DeepSeek R1 Distill Llama 70B vs Gemma 2 2B
DeepSeek R1 Distill Llama 70B (2025) and Gemma 2 2B (2024) are frontier reasoning models from DeepSeek and Google DeepMind. DeepSeek R1 Distill Llama 70B ships a 128K-token context window, while Gemma 2 2B ships a not-yet-sourced context window. This comparison covers specs, pricing, capabilities, benchmarks, provider availability, and production fit. It focuses on practical selection signals rather than broad model-family marketing.
DeepSeek R1 Distill Llama 70B is safer overall; choose Gemma 2 2B when provider fit matters.
Specs
| Released | 2025-01-20 | 2024-07-31 |
| Context window | 128K | — |
| Parameters | 70B | 2B |
| Architecture | decoder only | decoder only |
| License | Open Source | Open Source |
| Knowledge cutoff | - | - |
Pricing and availability
| DeepSeek R1 Distill Llama 70B | Gemma 2 2B | |
|---|---|---|
| Input price | $0.35/1M tokens | - |
| Output price | $1.05/1M tokens | - |
| Providers | - |
Capabilities
| DeepSeek R1 Distill Llama 70B | Gemma 2 2B | |
|---|---|---|
| Vision | ||
| Multimodal | ||
| Reasoning | ||
| Function calling | ||
| Tool use | ||
| Structured outputs | ||
| Code execution |
Benchmarks
No shared benchmark rows are currently sourced for this pair.
Deep dive
The capability footprint differs most on reasoning mode: DeepSeek R1 Distill Llama 70B and structured outputs: DeepSeek R1 Distill Llama 70B. Both models share the core language-model surface, so the practical split is not just feature count. Use those differences to decide whether the page is about raw model quality, agentic coding support, multimodal ingestion, or predictable structured API behavior.
Pricing coverage is uneven: DeepSeek R1 Distill Llama 70B has $0.35/1M input tokens and Gemma 2 2B has no token price sourced yet. Provider availability is 4 tracked routes versus 0. Treat unknown pricing as an integration gap, then verify the route you will actually call before estimating production spend.

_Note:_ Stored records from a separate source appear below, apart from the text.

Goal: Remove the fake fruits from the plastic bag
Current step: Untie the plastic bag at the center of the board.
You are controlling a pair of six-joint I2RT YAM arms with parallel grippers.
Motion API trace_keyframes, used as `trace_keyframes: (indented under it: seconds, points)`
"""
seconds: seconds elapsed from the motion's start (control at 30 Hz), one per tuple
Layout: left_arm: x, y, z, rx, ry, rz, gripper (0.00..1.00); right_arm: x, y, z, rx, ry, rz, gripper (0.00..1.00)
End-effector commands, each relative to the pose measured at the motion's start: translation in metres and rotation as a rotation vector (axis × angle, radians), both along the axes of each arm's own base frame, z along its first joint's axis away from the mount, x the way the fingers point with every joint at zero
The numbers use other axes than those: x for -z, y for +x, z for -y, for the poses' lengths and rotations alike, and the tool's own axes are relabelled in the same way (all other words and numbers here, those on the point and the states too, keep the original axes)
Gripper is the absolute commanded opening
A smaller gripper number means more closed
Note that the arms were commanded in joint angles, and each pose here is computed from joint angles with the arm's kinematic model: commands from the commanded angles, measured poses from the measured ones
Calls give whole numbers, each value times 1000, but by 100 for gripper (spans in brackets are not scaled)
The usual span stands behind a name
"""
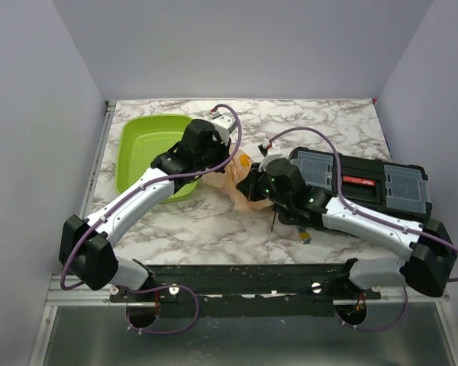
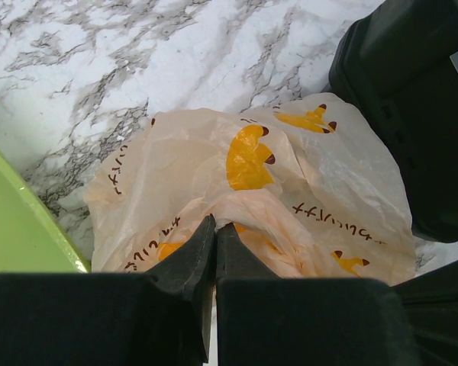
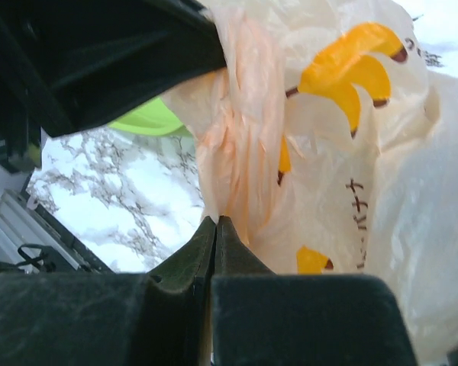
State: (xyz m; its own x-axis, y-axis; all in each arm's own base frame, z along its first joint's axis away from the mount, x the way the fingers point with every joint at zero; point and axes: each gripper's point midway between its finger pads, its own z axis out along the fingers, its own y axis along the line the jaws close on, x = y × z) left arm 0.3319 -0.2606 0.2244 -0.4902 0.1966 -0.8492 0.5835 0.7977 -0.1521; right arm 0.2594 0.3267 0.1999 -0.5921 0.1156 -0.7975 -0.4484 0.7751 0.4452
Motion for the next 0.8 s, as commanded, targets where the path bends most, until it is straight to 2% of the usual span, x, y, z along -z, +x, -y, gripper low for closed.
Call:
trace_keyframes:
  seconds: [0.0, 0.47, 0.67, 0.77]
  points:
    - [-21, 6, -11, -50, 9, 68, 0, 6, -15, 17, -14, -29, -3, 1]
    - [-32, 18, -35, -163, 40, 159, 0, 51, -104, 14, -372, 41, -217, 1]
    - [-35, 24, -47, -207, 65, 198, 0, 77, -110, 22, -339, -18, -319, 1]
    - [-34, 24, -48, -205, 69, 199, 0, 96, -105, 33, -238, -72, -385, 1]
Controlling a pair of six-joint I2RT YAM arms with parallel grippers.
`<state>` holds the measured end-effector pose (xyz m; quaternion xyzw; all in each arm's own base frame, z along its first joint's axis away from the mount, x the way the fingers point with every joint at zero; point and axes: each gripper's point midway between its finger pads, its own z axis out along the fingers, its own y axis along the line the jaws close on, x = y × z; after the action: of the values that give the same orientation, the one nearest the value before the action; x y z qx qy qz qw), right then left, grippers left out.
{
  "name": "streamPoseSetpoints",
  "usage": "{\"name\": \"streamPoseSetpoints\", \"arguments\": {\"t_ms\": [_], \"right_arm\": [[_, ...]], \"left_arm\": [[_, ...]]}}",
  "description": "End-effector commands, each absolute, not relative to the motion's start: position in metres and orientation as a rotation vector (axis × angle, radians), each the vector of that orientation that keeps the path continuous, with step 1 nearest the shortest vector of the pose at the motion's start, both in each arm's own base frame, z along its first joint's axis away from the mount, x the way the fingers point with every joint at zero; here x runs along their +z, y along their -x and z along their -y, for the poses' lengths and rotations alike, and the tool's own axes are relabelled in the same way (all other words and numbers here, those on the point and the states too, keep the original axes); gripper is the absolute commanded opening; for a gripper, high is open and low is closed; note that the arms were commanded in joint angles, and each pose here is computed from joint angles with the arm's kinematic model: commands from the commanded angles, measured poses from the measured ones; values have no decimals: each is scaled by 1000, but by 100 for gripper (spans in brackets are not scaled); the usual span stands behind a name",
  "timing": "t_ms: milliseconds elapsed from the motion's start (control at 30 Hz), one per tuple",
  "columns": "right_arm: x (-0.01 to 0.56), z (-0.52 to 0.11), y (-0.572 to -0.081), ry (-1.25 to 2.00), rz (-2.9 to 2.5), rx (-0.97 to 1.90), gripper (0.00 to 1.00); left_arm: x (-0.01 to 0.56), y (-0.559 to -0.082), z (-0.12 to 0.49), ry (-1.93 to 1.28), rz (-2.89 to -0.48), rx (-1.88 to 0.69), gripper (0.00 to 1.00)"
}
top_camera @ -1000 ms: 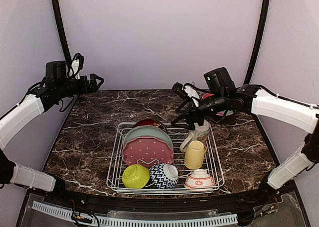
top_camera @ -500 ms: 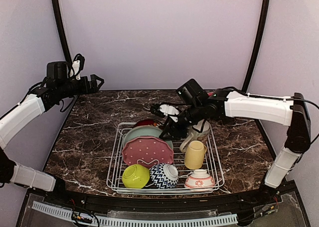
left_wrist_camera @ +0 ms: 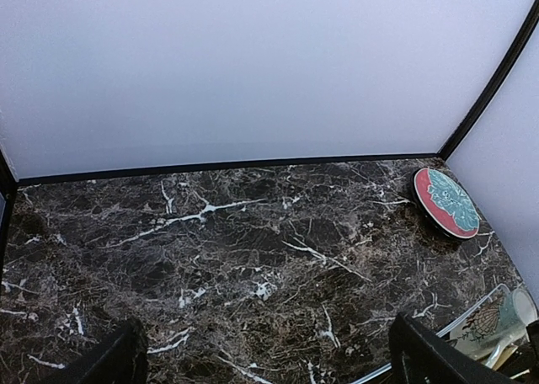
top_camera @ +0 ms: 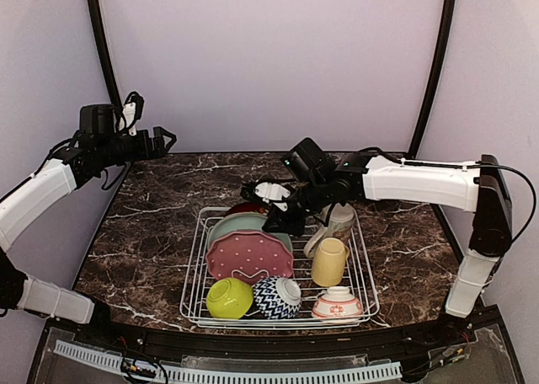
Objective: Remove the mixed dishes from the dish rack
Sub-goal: Grab the plate from the dish rack.
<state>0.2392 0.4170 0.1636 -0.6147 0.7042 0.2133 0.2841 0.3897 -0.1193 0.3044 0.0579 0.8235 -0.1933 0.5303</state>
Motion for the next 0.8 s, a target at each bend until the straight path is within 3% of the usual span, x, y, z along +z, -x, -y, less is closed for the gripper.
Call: {"name": "streamPoseSetpoints", "arguments": {"t_ms": [0, 167, 767], "right_arm": [[169, -426, -239, 1667, -1848, 552, 10], [180, -426, -232, 1672, -1826, 566, 0], [266, -408, -233, 1469, -1688, 484, 0]], "left_arm": [[314, -388, 123, -153, -1950, -481, 99], [313, -389, 124, -153, -1953, -488, 99], [310, -390, 126, -153, -1959, -500, 99]]}}
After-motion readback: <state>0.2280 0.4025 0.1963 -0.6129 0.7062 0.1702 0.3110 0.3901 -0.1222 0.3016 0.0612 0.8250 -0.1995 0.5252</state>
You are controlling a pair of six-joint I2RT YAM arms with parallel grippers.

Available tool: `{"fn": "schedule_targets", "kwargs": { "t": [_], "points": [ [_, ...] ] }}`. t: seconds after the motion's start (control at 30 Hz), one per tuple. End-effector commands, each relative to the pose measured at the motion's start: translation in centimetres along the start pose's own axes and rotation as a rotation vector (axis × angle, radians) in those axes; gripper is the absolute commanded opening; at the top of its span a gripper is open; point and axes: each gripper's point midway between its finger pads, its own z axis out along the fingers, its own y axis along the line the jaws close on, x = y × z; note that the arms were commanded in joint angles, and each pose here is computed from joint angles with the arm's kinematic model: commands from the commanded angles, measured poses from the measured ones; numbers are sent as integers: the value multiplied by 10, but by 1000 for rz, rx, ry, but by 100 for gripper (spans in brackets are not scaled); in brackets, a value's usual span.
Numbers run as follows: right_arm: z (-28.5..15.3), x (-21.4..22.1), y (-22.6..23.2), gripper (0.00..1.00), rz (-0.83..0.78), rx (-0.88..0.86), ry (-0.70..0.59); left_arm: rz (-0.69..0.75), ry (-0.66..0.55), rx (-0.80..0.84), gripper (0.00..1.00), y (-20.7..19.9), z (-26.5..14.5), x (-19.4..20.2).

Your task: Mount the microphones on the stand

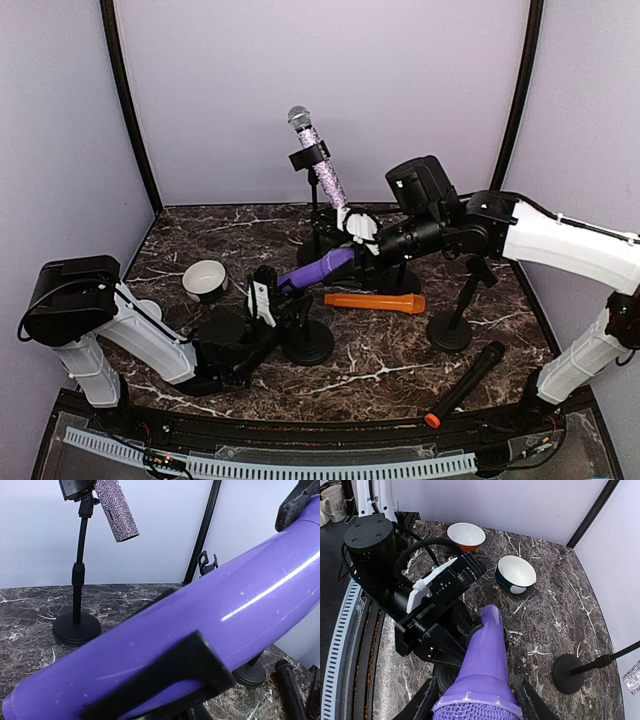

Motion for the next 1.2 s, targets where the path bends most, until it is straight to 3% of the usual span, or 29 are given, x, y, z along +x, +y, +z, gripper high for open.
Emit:
{"fn": "schedule_targets", "kwargs": {
  "t": [0.0, 0.23, 0.6, 0.77, 0.9, 1.17],
  "points": [
    [8, 120, 75, 0, 228, -228, 402, -147, -49, -5, 11, 1, -2, -11],
    [2, 148, 93, 0, 245, -257, 451, -173, -49, -19, 0, 3, -2, -10],
    [7, 161, 98, 0, 249, -256, 490, -185, -41, -15, 0, 1, 1, -7],
    [11, 144, 89, 0, 123, -274, 502, -166, -43, 25, 0, -7, 2, -9],
    [8, 146, 82, 0, 22, -317, 595, -153, -34, 42, 0, -12, 3, -9],
    [12, 154, 93, 0, 37, -418, 687, -161, -36, 43, 0, -9, 0, -11]
  ]
}}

Choose DeepSeek R1 Distill Llama 70B when reasoning depth and broader provider choice are central to the workload. Choose Gemma 2 2B when provider fit are more important. For production, rerun your own prompts through the exact provider, region, and tool stack you plan to ship. This keeps the decision grounded in measurable tradeoffs instead of brand-level assumptions. It also helps separate model capability from provider packaging, which can change cost and latency.
FAQ
Is DeepSeek R1 Distill Llama 70B or Gemma 2 2B open source?
DeepSeek R1 Distill Llama 70B is listed under Open Source. Gemma 2 2B is listed under Open Source. License labels affect whether you can self-host, redistribute weights, or rely only on hosted APIs, so confirm the upstream license before deployment.
Which is better for reasoning mode, DeepSeek R1 Distill Llama 70B or Gemma 2 2B?
DeepSeek R1 Distill Llama 70B has the clearer documented reasoning mode signal in this comparison. If reasoning mode is mission-critical, validate it against the provider endpoint because model-level support and API-level exposure can differ.
Which is better for structured outputs, DeepSeek R1 Distill Llama 70B or Gemma 2 2B?
DeepSeek R1 Distill Llama 70B has the clearer documented structured outputs signal in this comparison. If structured outputs is mission-critical, validate it against the provider endpoint because model-level support and API-level exposure can differ.
Where can I run DeepSeek R1 Distill Llama 70B and Gemma 2 2B?
DeepSeek R1 Distill Llama 70B is available on DeepInfra, OpenRouter, Fireworks AI, and Arcee AI. Gemma 2 2B is available on the tracked providers still being sourced. Provider coverage can affect latency, region availability, compliance posture, and fallback options.
When should I pick DeepSeek R1 Distill Llama 70B over Gemma 2 2B?
DeepSeek R1 Distill Llama 70B is safer overall; choose Gemma 2 2B when provider fit matters. If your workload also depends on reasoning depth, start with DeepSeek R1 Distill Llama 70B; if it depends on provider fit, run the same evaluation with Gemma 2 2B.
Continue comparing
Last reviewed: 2026-04-24. Data sourced from public model cards and provider documentation.